#### PROBLEM TO WORK ON
Among the lines below, which ones contain the word "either"? Copy every such line.

#### DATA EXTRACT

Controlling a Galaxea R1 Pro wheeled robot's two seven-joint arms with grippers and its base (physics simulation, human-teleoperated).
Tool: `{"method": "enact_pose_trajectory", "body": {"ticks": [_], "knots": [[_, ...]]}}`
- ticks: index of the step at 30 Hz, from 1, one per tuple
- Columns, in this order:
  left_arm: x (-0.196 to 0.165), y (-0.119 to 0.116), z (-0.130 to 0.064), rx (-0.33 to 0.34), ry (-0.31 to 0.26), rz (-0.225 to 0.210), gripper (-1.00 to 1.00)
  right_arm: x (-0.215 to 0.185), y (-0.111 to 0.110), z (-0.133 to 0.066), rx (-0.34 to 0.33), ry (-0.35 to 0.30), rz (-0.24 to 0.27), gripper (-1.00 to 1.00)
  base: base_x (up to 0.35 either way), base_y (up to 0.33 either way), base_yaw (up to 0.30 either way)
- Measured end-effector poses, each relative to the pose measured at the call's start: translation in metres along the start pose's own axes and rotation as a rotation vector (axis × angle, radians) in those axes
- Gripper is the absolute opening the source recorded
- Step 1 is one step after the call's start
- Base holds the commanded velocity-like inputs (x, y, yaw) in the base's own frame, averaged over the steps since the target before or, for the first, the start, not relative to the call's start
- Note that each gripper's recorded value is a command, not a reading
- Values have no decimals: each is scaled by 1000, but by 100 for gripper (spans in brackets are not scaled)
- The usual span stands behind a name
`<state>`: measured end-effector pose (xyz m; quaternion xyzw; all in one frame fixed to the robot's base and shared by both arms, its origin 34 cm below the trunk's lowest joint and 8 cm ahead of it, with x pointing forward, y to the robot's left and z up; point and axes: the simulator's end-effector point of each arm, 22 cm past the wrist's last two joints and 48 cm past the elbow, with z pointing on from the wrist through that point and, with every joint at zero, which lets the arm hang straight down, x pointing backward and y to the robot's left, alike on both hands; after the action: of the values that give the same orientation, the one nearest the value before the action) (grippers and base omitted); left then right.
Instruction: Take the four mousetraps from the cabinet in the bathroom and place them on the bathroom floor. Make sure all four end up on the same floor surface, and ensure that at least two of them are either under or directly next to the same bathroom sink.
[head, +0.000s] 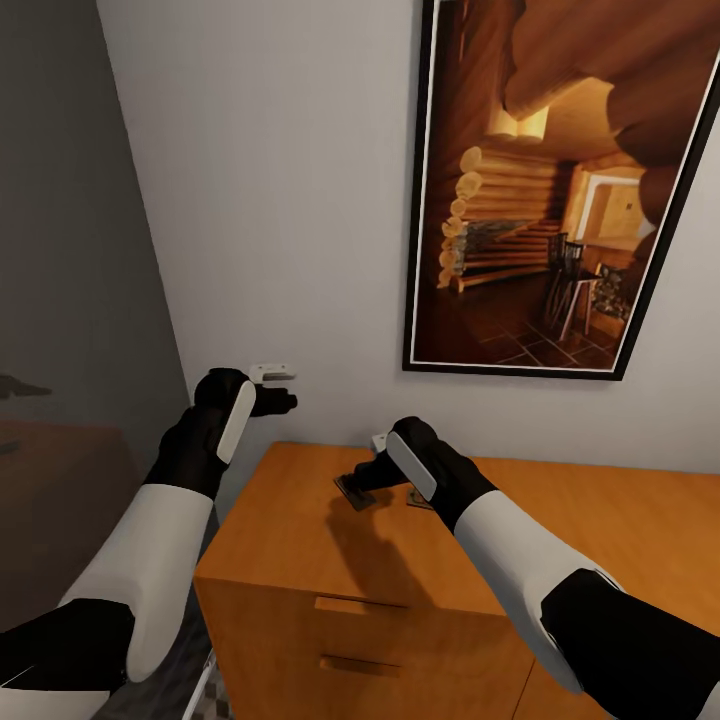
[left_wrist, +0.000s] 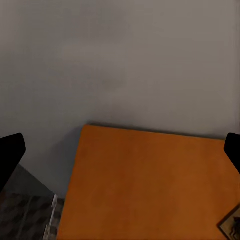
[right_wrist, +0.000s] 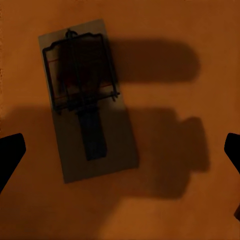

#### FINISHED TASK
  base: base_x (up to 0.35 either way), base_y (up to 0.33 either way), base_yaw (up to 0.30 either way)
Instruction: Take the four mousetraps from the cabinet in the bathroom and place them on the bathroom floor. Make sure all four end up on the same floor surface, and ensure that at least two of them are either under or directly next to the same bathroom sink.

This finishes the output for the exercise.